Ian Donald, Consultant Geriatrician and Social Care Chair of the British Geriatrics Society has witnessed the results first-hand, working on an acute elderly care ward in a District General Hospital. He says: "We try to make it our practice to meet the families within a day or so of their admission to our ward – and so often we hear a story of how they are all struggling to cope. Some have contacted Social Services for help and are on a waiting list because their needs are not yet judged to be urgent – sometimes it seems the only way to turn is to seek hospital admission, or more commonly wait for that crisis to occur which precipitates the emergency admission."
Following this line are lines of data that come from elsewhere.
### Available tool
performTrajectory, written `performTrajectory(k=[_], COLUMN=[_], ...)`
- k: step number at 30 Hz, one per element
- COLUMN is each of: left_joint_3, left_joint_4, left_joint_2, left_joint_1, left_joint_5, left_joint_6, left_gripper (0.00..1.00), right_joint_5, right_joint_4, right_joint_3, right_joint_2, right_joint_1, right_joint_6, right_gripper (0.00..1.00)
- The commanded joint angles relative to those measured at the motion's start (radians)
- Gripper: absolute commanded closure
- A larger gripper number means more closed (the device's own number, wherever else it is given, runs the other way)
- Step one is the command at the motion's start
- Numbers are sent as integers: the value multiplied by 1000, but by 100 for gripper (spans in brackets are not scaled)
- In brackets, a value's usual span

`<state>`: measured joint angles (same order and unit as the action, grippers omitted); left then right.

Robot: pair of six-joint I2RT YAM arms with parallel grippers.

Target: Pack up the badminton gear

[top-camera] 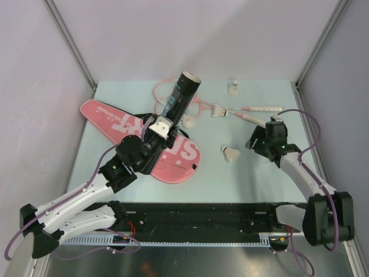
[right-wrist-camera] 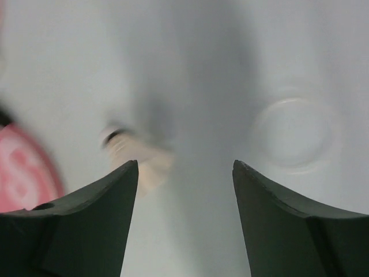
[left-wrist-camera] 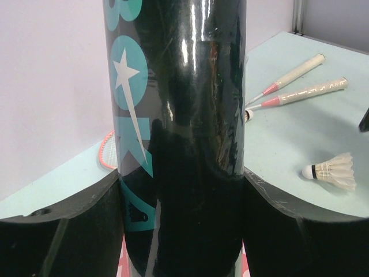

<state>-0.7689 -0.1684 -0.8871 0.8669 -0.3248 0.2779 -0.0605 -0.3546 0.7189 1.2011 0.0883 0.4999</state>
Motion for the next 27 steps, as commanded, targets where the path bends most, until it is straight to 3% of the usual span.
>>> performTrajectory(k=[1,3,6,11,15,18,23,27], left_joint_3=[-50,-49,-47,-44,-44,-44,-44,-46], left_joint_4=[-49,-49,-51,-51,-51,-51,-51,-52], left_joint_2=[23,23,23,17,17,20,14,2], left_joint_1=[-20,-26,-28,-28,-28,-28,-28,-29], left_joint_5=[44,44,53,53,52,59,64,82], left_joint_6=[-48,-55,-55,-52,-48,-46,-45,-45], left_gripper=[77,77,77,78,78,78,78,78], right_joint_5=[143,191,144,88,19,4,-48,-76], right_joint_4=[126,272,427,580,611,643,663,634], right_joint_3=[-67,-163,-237,-262,-262,-262,-262,-246], right_joint_2=[-168,-205,-203,-108,-32,32,77,42], right_joint_1=[142,175,231,300,323,327,344,338], right_joint_6=[125,207,305,373,399,400,373,309], right_gripper=[27,27,29,37,46,57,59,85])
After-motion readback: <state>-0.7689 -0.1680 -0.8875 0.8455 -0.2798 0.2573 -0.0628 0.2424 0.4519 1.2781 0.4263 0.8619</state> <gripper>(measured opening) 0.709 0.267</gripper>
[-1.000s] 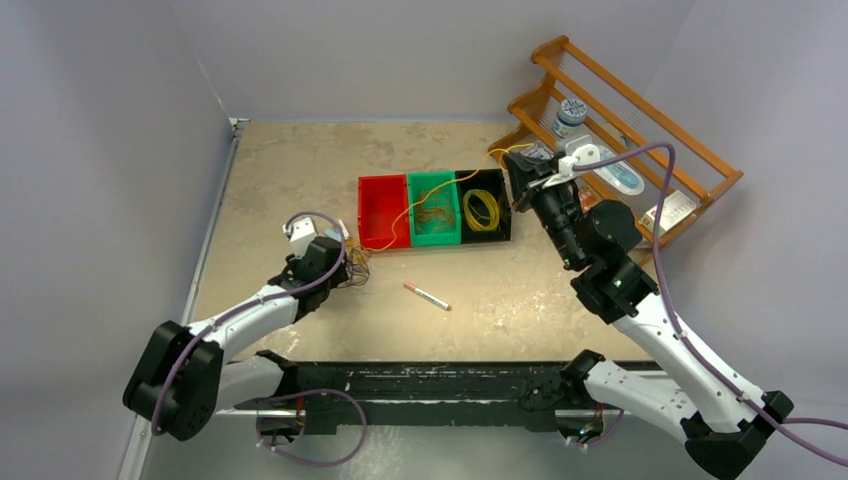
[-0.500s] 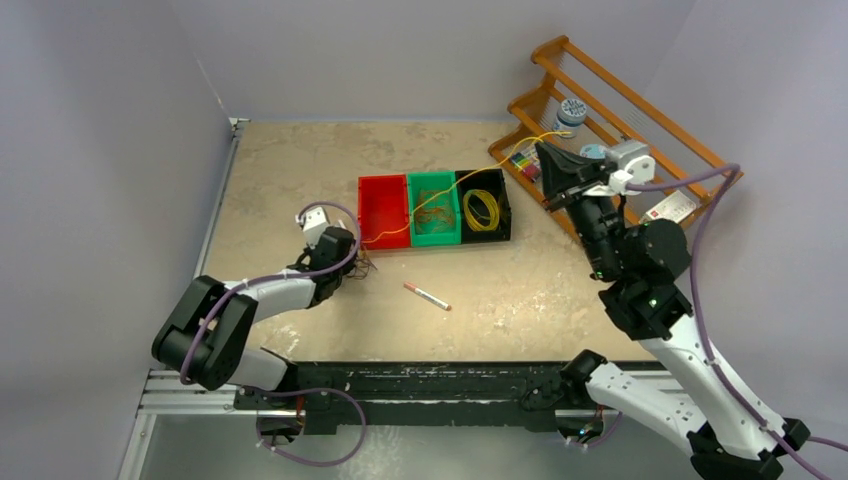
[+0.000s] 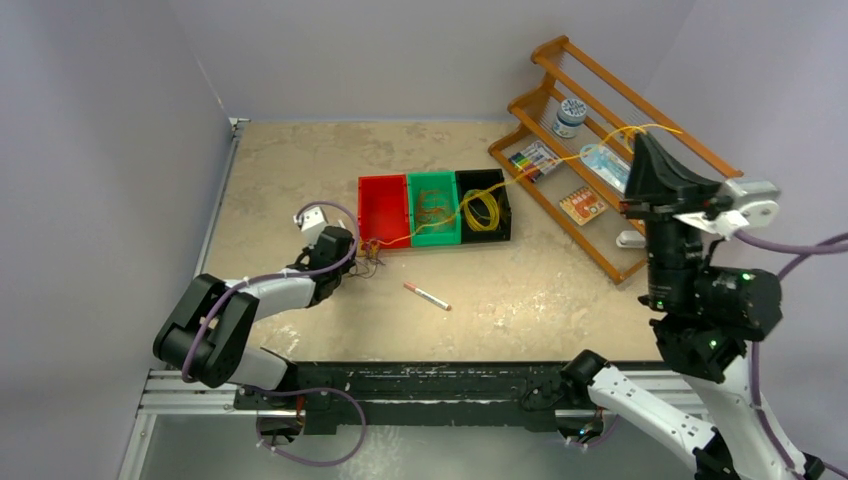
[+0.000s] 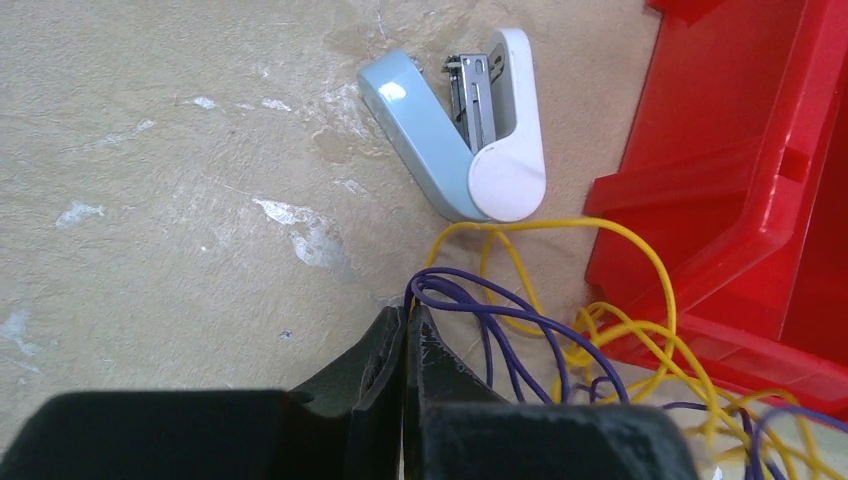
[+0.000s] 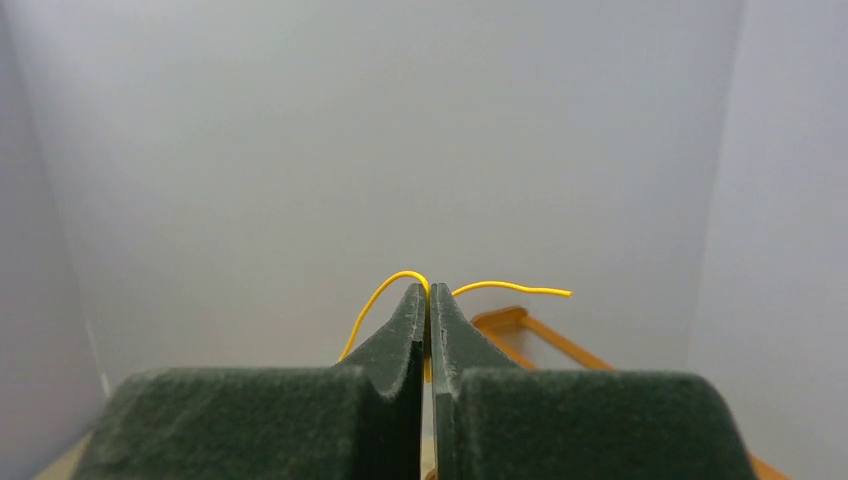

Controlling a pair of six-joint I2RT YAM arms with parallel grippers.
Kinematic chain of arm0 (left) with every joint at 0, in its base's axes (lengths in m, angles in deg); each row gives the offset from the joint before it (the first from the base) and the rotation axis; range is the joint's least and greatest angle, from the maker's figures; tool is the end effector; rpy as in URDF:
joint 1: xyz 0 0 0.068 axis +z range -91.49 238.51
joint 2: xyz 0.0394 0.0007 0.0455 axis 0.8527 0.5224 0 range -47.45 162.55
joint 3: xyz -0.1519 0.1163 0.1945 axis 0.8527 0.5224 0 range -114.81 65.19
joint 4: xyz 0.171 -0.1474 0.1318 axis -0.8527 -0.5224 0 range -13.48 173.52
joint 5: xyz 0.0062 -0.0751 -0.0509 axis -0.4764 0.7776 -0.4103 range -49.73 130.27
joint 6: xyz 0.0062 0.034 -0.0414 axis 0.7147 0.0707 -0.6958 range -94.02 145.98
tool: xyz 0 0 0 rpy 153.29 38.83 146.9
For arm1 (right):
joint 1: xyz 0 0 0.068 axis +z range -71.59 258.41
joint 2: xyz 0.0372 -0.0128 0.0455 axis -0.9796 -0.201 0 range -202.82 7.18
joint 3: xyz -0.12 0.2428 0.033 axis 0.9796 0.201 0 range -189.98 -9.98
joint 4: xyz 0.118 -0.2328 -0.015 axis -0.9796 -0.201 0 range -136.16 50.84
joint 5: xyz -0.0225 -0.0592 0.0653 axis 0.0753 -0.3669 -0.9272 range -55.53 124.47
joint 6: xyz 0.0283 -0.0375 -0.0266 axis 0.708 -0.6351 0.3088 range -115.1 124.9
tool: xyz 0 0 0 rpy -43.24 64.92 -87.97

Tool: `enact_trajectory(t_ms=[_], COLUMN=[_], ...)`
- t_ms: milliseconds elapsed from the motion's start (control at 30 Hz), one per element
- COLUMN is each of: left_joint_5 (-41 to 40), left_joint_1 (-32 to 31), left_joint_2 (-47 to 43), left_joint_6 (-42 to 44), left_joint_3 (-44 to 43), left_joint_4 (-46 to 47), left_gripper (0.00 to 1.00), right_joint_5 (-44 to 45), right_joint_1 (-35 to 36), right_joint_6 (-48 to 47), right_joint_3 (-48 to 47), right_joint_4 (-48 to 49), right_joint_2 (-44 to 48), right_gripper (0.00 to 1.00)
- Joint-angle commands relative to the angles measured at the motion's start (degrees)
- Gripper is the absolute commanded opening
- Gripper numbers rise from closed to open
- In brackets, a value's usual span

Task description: Untangle the cables

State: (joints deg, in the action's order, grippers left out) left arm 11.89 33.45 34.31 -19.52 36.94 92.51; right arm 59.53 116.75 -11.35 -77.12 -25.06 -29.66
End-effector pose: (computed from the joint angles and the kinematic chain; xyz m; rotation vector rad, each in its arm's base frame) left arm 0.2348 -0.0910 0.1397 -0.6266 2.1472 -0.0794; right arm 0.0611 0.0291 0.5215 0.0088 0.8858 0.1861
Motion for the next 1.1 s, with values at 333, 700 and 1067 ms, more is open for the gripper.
enact_trajectory(t_ms=[333,700,1067], left_joint_5=[-1.65,-2.23,-2.78], left_joint_1=[1.56,2.19,4.77], left_joint_2=[-0.98,-0.28,-2.35], left_joint_6=[-1.55,-2.61,-5.67], left_joint_3=[1.88,2.38,4.65], left_joint_4=[-0.51,0.54,1.01], left_gripper=[0.00,0.00,0.00], right_joint_5=[9.40,14.39,17.03], right_joint_1=[0.20,0.24,0.28], right_joint_6=[-9.95,-17.58,-25.62], right_joint_3=[-5.15,-8.02,-10.56], right_joint_4=[6.15,9.63,14.50], right_joint_2=[5.70,8.16,8.33], right_gripper=[0.00,0.00,0.00])
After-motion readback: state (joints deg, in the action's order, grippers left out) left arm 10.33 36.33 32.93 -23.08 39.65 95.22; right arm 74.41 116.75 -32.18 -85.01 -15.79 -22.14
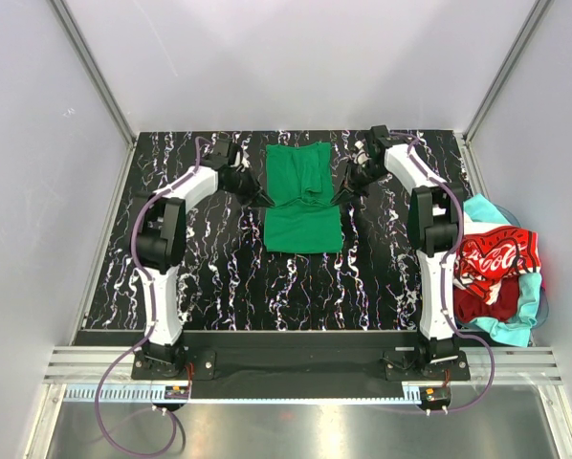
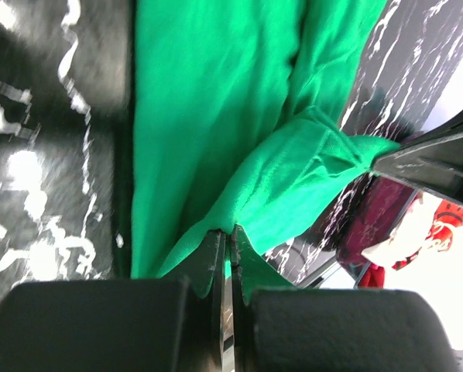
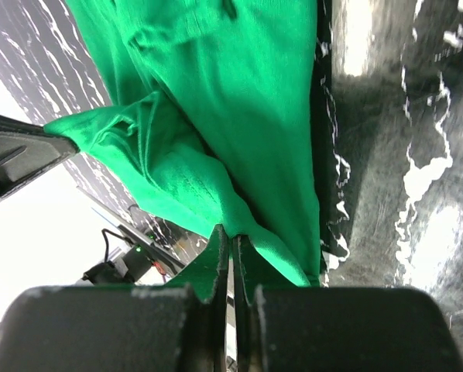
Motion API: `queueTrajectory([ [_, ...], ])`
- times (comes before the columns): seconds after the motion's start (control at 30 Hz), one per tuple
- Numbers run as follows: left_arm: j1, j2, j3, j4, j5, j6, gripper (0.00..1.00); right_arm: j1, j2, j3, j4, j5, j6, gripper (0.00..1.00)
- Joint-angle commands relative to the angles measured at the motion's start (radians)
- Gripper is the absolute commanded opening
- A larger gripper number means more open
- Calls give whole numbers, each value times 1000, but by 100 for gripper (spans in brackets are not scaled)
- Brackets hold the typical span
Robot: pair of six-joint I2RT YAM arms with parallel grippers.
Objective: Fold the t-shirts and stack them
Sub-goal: Fold the tshirt
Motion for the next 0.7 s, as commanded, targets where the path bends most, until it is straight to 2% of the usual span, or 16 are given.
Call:
queueTrajectory([
  [0.0,5,33,71,40,39,-20,0,-16,31,72,-6,-43,-1,0],
  [0.23,7,76,109,32,28,-29,0,-18,97,154,-6,-68,16,1],
  [0.4,13,104,126,13,11,-24,1,-31,135,191,-5,-72,32,12],
  [0.43,13,105,126,12,-1,-24,6,-38,143,214,-6,-69,35,23],
  [0.5,14,102,138,9,-19,-18,25,-45,161,239,-14,-36,42,34],
  [0.57,14,58,163,-18,-113,3,35,-62,174,292,-51,22,36,46],
  [0.6,14,32,161,-23,-146,28,45,-64,174,314,-74,59,27,52],
  [0.67,13,-51,148,-32,-240,56,50,-67,160,363,-121,144,-26,63],
])
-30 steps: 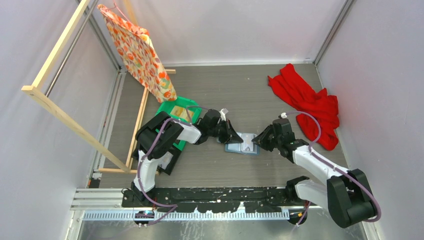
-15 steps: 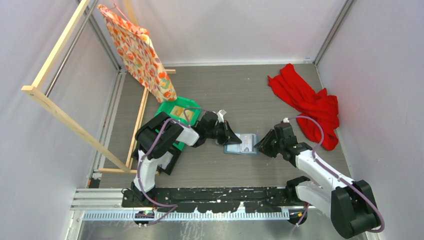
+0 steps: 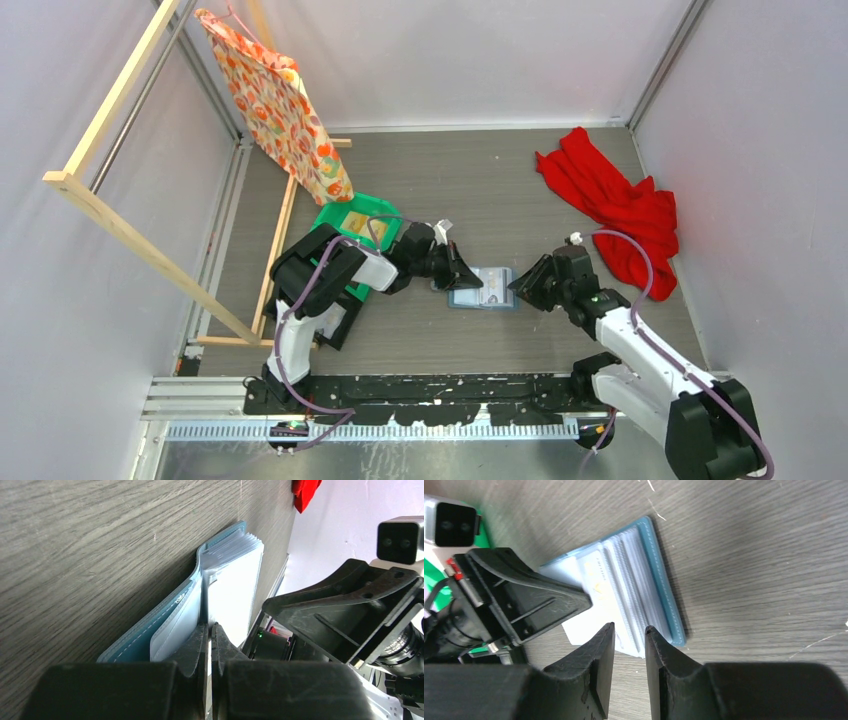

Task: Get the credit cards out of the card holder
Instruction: Remove the credit card from the card holder.

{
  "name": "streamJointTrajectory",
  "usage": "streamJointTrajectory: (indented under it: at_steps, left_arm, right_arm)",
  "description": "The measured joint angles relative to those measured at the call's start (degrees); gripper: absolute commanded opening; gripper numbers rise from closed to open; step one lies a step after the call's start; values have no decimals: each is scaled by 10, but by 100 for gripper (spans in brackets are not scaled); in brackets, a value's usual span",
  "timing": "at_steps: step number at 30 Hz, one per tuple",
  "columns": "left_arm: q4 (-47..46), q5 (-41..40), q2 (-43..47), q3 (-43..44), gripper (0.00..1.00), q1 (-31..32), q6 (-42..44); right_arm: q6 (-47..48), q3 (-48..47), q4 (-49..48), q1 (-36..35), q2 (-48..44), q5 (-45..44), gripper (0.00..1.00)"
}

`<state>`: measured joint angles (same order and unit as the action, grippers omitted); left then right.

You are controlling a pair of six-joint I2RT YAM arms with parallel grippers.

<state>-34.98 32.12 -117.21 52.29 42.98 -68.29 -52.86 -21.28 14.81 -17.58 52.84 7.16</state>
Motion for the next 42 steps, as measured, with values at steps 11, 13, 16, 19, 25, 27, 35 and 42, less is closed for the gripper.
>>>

The charities highlight that this failure is actually costing the government more than offering the right care in the right setting. The average cost of keeping someone in hospital because they don't have the care they need at home is £1,834. This compares to someone receiving 30 hours of home care a week plus weekly nurse visits and monthly GP visits at £988 a week.

What can be done?

They are calling for fundamental change at the government level. However, until that happens, it will fall to the families of elderly people to provide the care they need. It is therefore well worth assessing the needs of relatives as they enter their more vulnerable years and considering what would happen if they need care.

There are no easy answers. No-one can afford to pay almost £1,000 a week for care, so clearly there will need to be a series of compromises and difficult decisions. However, it's essential we consider them in advance, rather than going through it at a time that's likely to be highly stressful already.